Comment la crise du coronavirus va redéfinir la mobilité urbaine ?

Noa khamallah

La crise du coronavirus a eu pour conséquence la fermeture temporaire de la plupart des moyens de transport. Mais il semble que cette crise pourrait avoir un impact plus imprévisible et plus durable sur certaines formes de mobilité et de services partagés, selon les experts. L’objectif pour les autorités des grandes villes est de faire en sorte que les voitures ne reviennent pas en masse.

La crise, pourra-t-elle inciter les gens à reprendre leur voiture ?

utilisation vélo après le coronavirus, Noa Khamallah

Des données préliminaires provenant de Chine ont montré une augmentation des ventes de voitures neuves dans les zones touchées par le confinement, comme Wuhan. Cela s’explique par le fait que les clients “considèrent les véhicules personnels comme plus sûrs que les transports publics”. Cette tendance inquiétante n’est pas un cas isolé, car en France, le secteur de l’automobile a commencé à faire des rabais importants pour évacuer leurs stocks. Ce qui pourrait inciter les consommateurs à se procurer de nouveaux véhicules à prix alléchant.

Par ailleurs, le défi pour les autorités, c’est de mettre en place des politiques et incitations pour essayer de faire en sorte qu’une partie de ces véhicules soient électriques, note Noa Khamallah. De cette manière, les pays pourront limiter le taux d’émission de gaz à effet de serre dans les prochaines années.

Comment faire revenir les usagers dans les transports publics ?

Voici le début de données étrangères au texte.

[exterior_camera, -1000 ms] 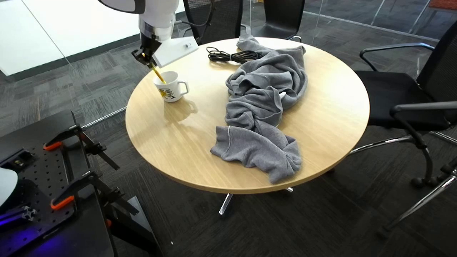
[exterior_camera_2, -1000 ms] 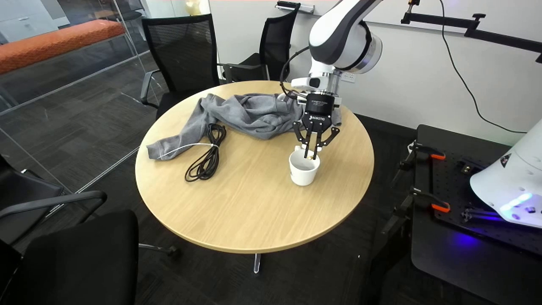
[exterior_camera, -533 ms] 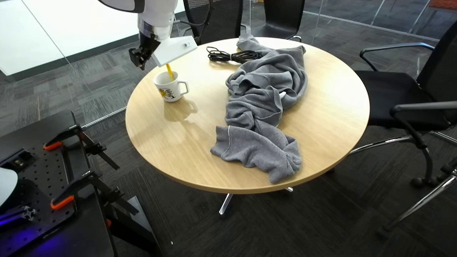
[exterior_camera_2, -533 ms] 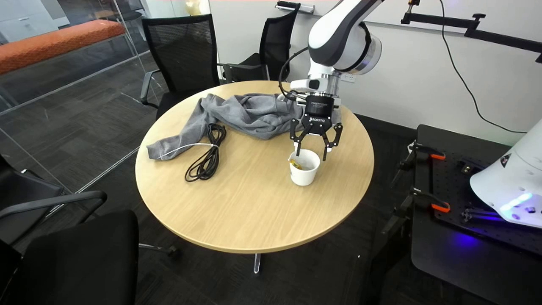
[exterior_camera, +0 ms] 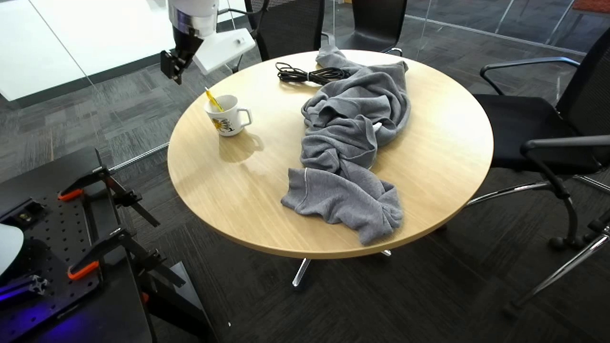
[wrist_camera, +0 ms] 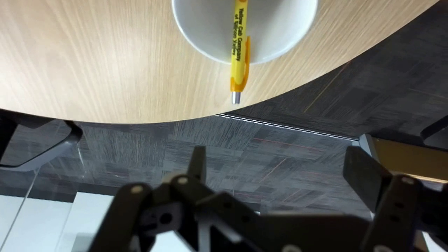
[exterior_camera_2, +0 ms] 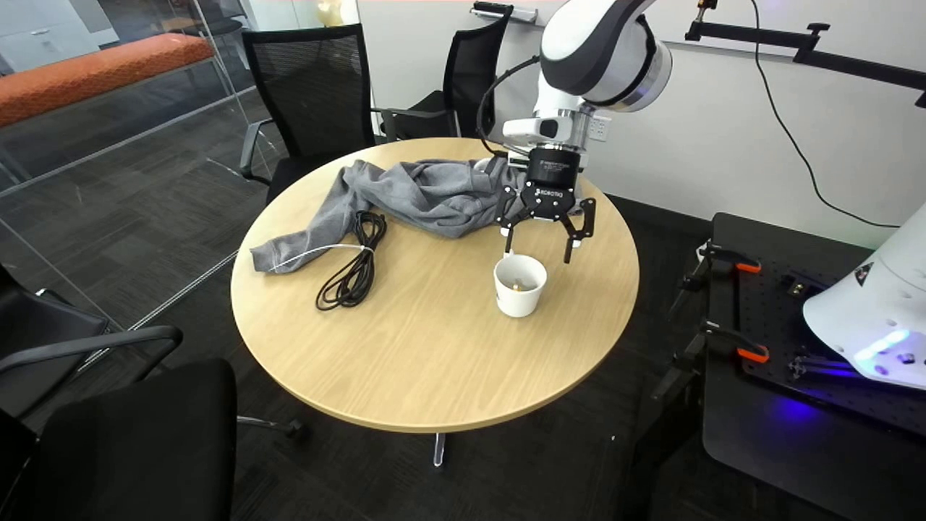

Avec la crise du coronavirus, les gens auront certainement peur de prendre les transports en communs comme avant. Le défi des acteurs du secteur, c’est d’offrir de meilleures options de mobilité urbaine. Pour y parvenir, il faut des décisions intelligentes de la part des dirigeants du secteur des transports. Dans le cas contraire, les transports en commun auront du mal à faire revenir et à convaincre les usagers que ces environnements partagés en masse peuvent les protéger contre les virus.

Cependant, une menace encore plus grande pèse sur les transports en commun : la baisse de la taxe de vente, des frais de stationnement, des taxes sur l’essence et de toutes ces choses associées à une récession majeure.

La mobilité, sera-t-elle condamnée après la crise sanitaire ?

Mobilité urbaine avec la crise du coronavirus, Noa Khamallah

L’utilisation des services de mobilité a fortement baissé durant la quarantaine. Puisque, les plus grands acteurs du secteur des trottinettes ou de locations de vélos, tels que Lime et Bird, ont essentiellement suspendu leurs services dans de nombreuses grandes villes du monde.

Cependant, en dépit de ces temps difficiles, la mobilité post-pandémique n’est pas entièrement condamnée. Le moyen de transport idéal en cas de crise majeure fait l’objet d’un regain d’attention : le vélo. L’utilisation de ce moyen de transport est en hausse dans de nombreuses villes. Ce qui a conduit certaines collectivités à mettre en place des infrastructures afin de pouvoir à ce besoin.

De telles politiques locales de mobilité urbaine pourraient montrer aux villes les effets positifs de la mobilité. Il s’agit de mettre en avant le déplacement des personnes plutôt que des voitures. De même, la baisse massive de la pollution atmosphérique pourrait inciter à promouvoir davantage les vélos et d’autres moyens de transports plus propres.
Un monde post-pandémique pourrait offrir de meilleures options de mobilité urbaine que le monde précédent.